* **WHAT IS NEEDED**: All lines at and after the one containing "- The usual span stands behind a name", up to the end of the listing below, are to be printed exactly, with the pictures omitted.

* **COLLECTED DATA**:
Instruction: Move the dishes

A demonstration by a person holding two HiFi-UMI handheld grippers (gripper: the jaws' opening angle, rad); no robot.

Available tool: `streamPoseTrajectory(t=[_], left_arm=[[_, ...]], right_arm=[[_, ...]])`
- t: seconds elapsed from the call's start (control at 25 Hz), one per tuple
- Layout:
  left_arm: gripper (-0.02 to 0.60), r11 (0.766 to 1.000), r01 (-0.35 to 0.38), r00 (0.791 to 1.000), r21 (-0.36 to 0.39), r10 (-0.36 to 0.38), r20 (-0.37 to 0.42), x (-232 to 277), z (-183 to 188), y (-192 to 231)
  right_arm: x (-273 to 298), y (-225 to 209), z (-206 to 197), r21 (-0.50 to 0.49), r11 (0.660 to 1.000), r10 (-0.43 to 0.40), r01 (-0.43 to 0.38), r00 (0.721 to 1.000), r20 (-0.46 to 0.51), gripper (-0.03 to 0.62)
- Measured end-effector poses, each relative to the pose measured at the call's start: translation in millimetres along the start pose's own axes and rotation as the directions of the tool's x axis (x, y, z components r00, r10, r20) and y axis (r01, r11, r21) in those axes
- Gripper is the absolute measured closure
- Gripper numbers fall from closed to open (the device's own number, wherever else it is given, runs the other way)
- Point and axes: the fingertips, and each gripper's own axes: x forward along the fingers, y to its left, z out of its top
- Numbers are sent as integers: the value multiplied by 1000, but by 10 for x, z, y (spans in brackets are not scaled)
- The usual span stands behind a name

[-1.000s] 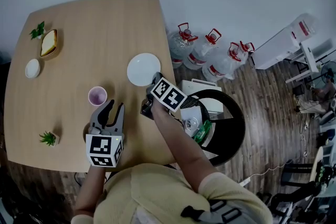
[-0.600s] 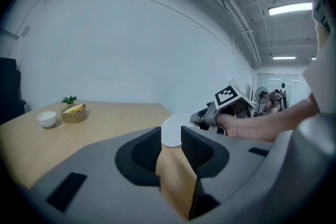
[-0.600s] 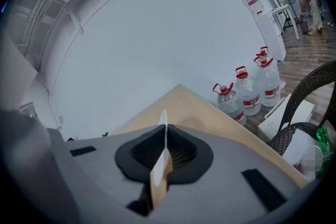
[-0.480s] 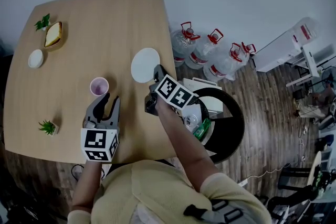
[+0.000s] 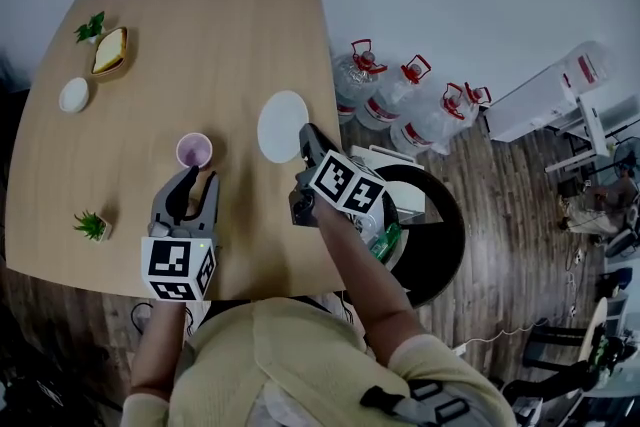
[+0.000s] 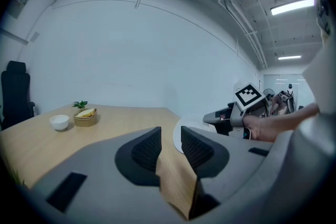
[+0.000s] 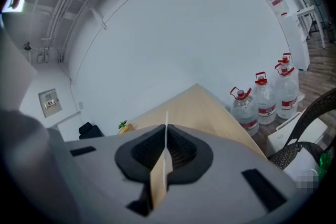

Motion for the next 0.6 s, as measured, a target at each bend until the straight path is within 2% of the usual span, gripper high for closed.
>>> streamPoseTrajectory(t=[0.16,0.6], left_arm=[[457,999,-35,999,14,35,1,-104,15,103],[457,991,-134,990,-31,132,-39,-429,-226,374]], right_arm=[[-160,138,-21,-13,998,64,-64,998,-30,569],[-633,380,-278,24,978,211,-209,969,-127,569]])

* **RESPONSE BELOW**:
- The usual span stands behind a name

[-1.000s] 
[-0.600s] 
[-0.600s] 
[-0.480s] 
[+0.000s] 
[+0.000s] 
[+0.000s] 

Motion for the next 0.6 s, as measured, a target at each bend until the straight path is within 2% of the usual span, gripper high for closed.
>>> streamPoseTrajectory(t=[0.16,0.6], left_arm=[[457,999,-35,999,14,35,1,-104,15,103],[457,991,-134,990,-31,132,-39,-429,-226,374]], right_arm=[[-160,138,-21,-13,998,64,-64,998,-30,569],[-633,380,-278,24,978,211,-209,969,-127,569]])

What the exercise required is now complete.